Idea
A platform using dashcam video and AI for real-time roadside vegetation and infrastructure monitoring, benefiting urban planners and municipalities.
Research Paper
Core Innovation
This paper introduces a novel framework that leverages monocular depth estimation combined with GPS triangulation to convert dashcam video into accurate spatial data. Unlike traditional LiDAR systems, this method is low-cost and deployable on standard vehicle dashcams, enabling scalable and real-time monitoring of roadside vegetation and infrastructure. It also incorporates depth error correction to enhance measurement accuracy.
Market Size (TAM)
$2–10B TAM, $1–2B SAM; assumption: urban infrastructure and environmental monitoring markets adopting low-cost sensing solutions.

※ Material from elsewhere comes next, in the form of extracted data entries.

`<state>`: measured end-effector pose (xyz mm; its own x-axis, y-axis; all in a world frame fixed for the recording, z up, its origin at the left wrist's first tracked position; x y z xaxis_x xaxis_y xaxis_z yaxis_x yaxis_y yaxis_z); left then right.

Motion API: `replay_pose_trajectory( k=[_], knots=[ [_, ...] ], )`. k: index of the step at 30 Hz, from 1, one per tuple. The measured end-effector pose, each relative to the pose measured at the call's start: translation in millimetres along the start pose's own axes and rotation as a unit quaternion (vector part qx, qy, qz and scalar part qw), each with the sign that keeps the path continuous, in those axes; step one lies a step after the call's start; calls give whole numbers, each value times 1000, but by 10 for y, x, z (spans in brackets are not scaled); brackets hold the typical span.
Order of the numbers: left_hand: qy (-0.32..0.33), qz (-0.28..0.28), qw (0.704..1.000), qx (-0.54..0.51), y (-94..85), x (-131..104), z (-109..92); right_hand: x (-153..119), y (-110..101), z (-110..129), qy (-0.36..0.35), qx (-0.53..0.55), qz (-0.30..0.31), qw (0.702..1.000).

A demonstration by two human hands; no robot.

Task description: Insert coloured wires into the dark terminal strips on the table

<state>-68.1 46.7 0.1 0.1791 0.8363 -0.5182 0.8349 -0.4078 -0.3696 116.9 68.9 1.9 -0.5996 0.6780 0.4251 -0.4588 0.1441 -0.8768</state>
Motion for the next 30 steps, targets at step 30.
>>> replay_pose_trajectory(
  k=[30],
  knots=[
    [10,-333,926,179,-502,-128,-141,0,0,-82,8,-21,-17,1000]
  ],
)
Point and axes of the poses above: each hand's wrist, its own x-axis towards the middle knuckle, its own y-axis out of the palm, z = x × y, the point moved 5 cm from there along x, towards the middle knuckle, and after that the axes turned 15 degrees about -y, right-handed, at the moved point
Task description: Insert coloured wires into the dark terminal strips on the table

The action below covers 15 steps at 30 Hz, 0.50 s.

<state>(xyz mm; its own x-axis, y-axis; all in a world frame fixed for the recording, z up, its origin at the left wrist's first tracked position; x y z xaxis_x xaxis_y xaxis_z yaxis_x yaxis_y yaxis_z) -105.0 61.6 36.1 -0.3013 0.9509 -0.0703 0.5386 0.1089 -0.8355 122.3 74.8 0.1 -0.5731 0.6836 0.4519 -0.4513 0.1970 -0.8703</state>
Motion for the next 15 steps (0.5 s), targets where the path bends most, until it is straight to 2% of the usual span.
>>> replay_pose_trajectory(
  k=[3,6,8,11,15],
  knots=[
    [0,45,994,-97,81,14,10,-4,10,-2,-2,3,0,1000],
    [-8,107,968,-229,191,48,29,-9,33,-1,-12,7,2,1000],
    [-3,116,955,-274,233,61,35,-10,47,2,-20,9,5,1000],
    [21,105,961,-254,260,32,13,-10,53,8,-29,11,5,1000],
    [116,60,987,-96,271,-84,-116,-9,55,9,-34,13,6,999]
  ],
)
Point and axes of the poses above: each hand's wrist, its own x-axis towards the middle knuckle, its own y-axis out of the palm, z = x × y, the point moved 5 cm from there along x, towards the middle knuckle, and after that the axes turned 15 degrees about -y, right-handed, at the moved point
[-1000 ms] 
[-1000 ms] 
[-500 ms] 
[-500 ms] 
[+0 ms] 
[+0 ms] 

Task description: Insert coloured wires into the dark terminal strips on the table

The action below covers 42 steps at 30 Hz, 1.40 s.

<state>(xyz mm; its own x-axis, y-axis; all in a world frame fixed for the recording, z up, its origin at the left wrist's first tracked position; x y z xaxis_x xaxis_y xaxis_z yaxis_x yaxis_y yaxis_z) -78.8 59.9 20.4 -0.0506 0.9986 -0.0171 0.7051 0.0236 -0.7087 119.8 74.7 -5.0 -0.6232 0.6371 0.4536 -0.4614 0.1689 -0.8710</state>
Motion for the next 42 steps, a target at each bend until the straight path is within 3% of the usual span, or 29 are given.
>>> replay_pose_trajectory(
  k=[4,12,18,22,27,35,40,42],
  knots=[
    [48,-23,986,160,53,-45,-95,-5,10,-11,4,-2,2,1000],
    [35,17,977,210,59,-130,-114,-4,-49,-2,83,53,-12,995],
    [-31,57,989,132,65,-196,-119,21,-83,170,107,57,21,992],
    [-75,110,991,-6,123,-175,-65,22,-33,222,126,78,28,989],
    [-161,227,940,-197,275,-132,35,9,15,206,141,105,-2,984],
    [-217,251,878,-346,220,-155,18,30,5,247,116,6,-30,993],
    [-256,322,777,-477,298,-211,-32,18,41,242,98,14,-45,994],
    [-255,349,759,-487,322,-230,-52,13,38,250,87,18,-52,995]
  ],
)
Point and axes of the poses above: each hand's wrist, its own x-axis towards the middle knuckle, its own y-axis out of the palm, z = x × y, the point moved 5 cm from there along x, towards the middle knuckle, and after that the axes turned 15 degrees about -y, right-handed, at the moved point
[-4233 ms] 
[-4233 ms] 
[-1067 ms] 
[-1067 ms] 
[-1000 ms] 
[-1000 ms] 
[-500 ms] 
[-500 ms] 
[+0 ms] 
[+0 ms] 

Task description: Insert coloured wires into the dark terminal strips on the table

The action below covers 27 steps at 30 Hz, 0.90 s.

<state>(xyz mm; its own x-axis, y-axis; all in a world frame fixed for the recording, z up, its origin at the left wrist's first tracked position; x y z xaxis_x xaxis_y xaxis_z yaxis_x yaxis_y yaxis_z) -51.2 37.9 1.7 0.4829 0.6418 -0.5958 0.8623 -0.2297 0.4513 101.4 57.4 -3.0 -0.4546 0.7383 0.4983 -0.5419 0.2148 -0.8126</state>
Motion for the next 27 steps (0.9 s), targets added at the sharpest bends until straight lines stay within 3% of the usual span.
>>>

Potential Customers & Pain Points
- Urban Planners Needing Cost-Effective Vegetation Monitoring
- Municipalities Seeking Real-Time Infrastructure Assessment
- Environmental Agencies Requiring Frequent Data Updates
- Transportation Departments Lacking Affordable Monitoring Tools
Business Model
Subscription-based SaaS platform offering data processing, analytics, and API access for real-time monitoring and reporting.
Competitive Landscape
- Velodyne LiDAR
- Clearpath Robotics
- DroneDeploy
Implementation Challenges
- Accuracy limitations compared to LiDAR in complex environments
- Integration with existing urban monitoring systems
- Data privacy and regulatory compliance concerns
Validation Strategy
- Pilot deployment with municipal transportation departments
- Benchmark accuracy against LiDAR and manual surveys
- Collect user feedback to refine platform features
Research Paper Overview
DashCam Video: A complementary low-cost data stream for on-demand forest-infrastructure system monitoring
Summary
This study presents a low-cost, reproducible framework for real-time structural assessment and geolocation of roadside vegetation and infrastructure using dashcam video data. It combines monocular depth estimation, depth error correction, and GPS-based triangulation to generate accurate spatial data from vehicle-mounted dashcams. The method achieves high accuracy in geolocation and height estimation, offering a fast, cost-effective alternative to LiDAR for urban vegetation and infrastructure monitoring.